Two major issues have been identified. 1) The use of radar as the primary sensing element is limited since it 
relies only on the reflected time-domain signals from targets [15]. Current technology only adopts it as 
support to the computer vision and laser scanning systems. 2) With radar as the primary input, an LSTM 
neural network is most suited as the architecture is capable of extracting common features of approaching 
pedestrians from the sequential information [16-17]. These however, remain untested. 
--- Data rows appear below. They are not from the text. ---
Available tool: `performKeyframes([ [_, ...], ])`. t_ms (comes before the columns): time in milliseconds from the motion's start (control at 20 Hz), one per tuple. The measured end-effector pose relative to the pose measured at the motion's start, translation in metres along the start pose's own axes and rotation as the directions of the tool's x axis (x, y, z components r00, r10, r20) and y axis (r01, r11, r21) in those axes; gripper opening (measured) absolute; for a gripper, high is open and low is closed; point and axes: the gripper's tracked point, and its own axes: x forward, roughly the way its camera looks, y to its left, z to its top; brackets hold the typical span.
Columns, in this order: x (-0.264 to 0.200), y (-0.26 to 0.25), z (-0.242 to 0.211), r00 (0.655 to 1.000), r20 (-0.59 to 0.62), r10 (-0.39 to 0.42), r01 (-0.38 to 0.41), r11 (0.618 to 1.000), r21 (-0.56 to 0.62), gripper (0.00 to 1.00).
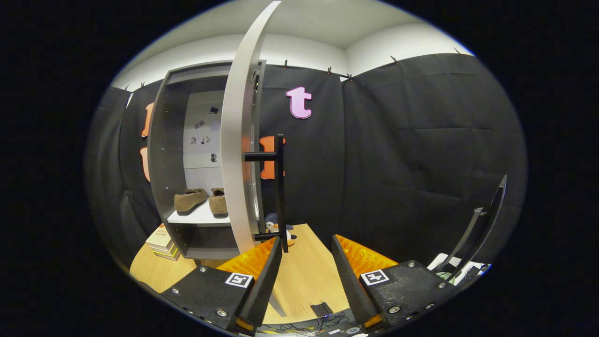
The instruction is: Open the shoe cabinet door, grab the shoes and put them into the shoe cabinet, then close the shoe cabinet door.
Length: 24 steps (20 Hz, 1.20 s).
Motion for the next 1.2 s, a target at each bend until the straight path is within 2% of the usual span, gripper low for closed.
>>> performKeyframes([
  [600, -0.014, 0.103, -0.004, 0.975, 0.029, 0.22, -0.22, 0.975, -0.008, 0.7],
  [1200, -0.011, 0.156, -0.005, 0.925, 0.046, 0.378, -0.378, 0.926, 0.004, 0.71],
])
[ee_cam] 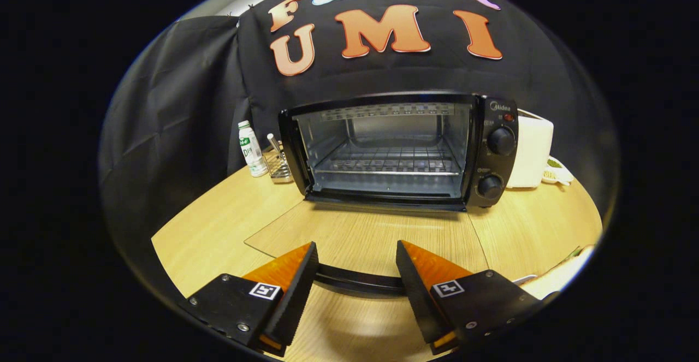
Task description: Open the toaster oven, put the food inside, and close the toaster oven door.
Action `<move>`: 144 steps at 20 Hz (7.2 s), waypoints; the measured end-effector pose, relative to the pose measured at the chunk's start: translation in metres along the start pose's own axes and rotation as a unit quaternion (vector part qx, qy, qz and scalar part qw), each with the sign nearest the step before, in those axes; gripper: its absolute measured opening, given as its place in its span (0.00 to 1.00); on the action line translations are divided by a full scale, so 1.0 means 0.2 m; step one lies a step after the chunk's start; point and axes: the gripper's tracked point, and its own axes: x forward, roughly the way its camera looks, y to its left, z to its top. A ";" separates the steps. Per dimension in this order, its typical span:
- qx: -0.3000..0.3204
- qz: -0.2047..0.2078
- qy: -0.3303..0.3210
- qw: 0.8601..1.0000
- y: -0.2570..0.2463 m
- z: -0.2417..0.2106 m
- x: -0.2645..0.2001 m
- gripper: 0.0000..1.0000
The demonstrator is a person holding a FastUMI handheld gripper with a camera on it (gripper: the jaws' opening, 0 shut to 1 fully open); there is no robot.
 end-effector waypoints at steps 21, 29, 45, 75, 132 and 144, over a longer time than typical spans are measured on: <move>0.057 -0.045 -0.016 0.997 -0.88 0.37 -0.80 0.93; 0.183 0.029 0.089 0.979 -0.95 0.05 -0.73 0.97; 0.259 0.067 0.114 0.957 -0.85 0.00 -0.70 0.37; 0.420 0.062 -0.082 0.902 -0.24 0.65 0.19 0.35; 0.011 -0.030 0.089 0.996 -0.06 -0.27 -0.22 0.90; -0.015 -0.027 0.087 0.996 0.03 -0.20 -0.07 0.94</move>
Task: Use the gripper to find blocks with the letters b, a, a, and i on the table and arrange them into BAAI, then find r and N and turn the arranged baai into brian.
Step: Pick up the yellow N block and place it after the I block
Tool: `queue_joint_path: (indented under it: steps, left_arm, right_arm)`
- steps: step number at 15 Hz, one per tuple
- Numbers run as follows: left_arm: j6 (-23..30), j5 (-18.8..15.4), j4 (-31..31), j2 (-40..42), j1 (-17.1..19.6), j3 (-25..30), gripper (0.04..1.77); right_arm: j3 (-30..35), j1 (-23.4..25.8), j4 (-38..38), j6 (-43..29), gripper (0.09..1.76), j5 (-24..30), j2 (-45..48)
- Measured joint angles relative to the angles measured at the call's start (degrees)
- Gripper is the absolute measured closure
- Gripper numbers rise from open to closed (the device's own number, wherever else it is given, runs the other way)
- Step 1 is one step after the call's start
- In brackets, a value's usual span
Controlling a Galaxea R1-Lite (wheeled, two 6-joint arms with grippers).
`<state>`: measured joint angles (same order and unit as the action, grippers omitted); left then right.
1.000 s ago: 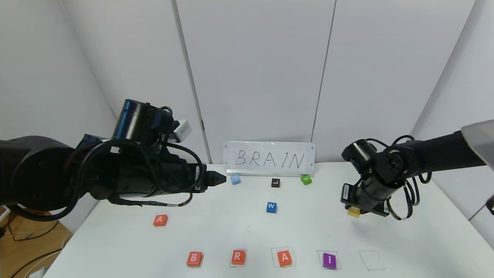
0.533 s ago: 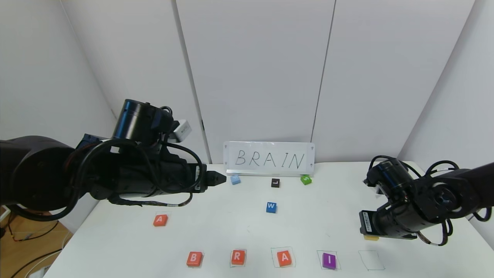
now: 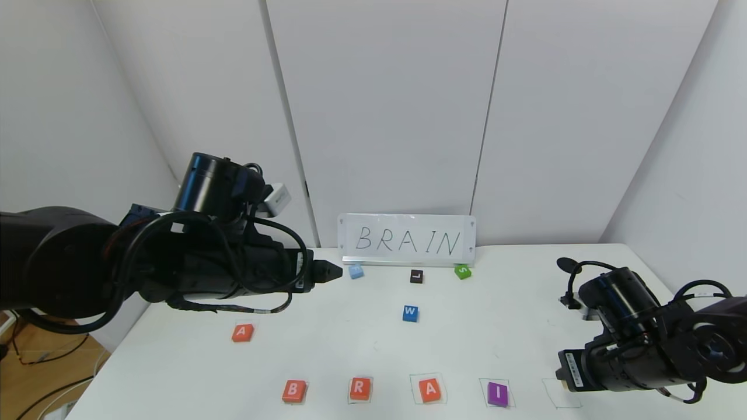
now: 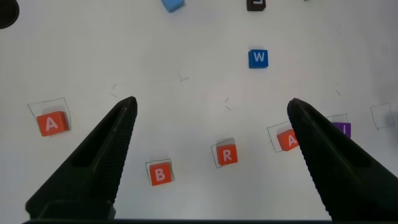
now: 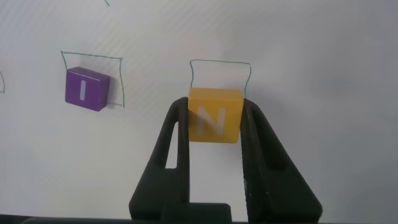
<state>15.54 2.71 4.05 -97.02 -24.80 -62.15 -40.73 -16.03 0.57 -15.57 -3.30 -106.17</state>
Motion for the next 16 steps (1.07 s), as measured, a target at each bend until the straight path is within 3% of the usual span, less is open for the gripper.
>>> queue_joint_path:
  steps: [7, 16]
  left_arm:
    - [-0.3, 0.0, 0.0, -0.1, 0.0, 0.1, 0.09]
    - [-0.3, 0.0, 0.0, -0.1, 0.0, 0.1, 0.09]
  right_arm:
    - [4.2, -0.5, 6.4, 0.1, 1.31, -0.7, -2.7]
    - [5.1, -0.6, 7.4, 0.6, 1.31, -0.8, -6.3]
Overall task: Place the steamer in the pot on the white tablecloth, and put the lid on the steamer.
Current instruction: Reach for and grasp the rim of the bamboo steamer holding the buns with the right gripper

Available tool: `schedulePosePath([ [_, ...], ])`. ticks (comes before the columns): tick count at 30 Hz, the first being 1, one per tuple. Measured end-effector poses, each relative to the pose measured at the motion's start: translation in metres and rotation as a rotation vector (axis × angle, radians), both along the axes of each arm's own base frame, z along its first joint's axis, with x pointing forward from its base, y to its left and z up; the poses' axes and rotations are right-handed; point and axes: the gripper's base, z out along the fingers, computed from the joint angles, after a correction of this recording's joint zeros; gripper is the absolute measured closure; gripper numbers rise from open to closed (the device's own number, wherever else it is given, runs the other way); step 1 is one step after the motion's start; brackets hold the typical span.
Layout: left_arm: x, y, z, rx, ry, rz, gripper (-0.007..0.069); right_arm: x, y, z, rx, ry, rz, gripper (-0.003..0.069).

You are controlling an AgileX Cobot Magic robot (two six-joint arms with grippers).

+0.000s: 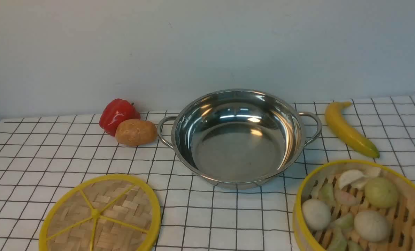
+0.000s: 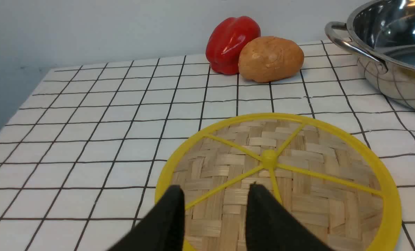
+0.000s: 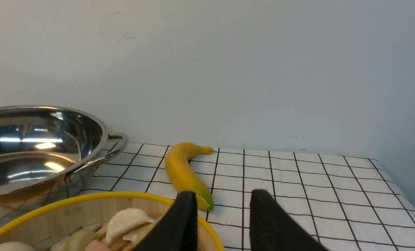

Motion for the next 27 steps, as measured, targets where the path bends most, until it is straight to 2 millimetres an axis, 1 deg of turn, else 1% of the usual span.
schedulePosePath([
  [19, 0.0, 0.0, 0.0, 0.0, 0.0, 0.0, 0.0382, 0.0, 0.0, 0.0, 0.0, 0.0, 0.0, 0.0419],
  [27, 0.0, 0.0008, 0.0, 0.029, 0.001, 0.001, 0.0382, 0.0, 0.0, 0.0, 0.0, 0.0, 0.0, 0.0419],
])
To solve the aforementioned problems, the following objectives are outlines. 1) The study 
proposes a relatively simple continuous-wave Doppler radar to characterize between approaching pedestrians 
and controlled condition. 2) The returning pulses deflected off the subjects will used as input to train, 
validate and test the LSTM recurrent neural network architecture. This paper is structured as the following. 
Section 2 describes on the data collecton and intelligent classification method used for the study. 
Subsequently, Section 3 discusses on spectral trace characteristics and subject detection using LSTM neural 
network. Finally, Section 4 summarizes contribution of the study and its prospective application for driver 
assist technology. 


2. METHODOLOGY 
2.1. Experimental setup and acquisition protocol 

Data collection was performed at the Microwave Research Institute, Universiti Teknologi MARA. 
The equipments used include Agilent MXG Analog Signal Generator, KeySight FieldFox Microwave 
Analyzer, as well as transmitter and a receiver antenna. As shown in Figure 1, the radar system 
is placed in a monostatic configuration. An absorber is positioned between transmitter and receiver to 
minimize spectral leakage. A 10 dBm continuous wave with frequency of 1.9 GHz from the signal generator 
is transmitted by a Vivaldi antenna. The returning waves deflected from the approaching subjects are 
captured by the receiver and the information is converted to spectrum traces by the microwave analyzer. 
Spectral resolution is set to 500 Hz to allow observable Doppler shift signatures as subjects move closer to 
the radar setup.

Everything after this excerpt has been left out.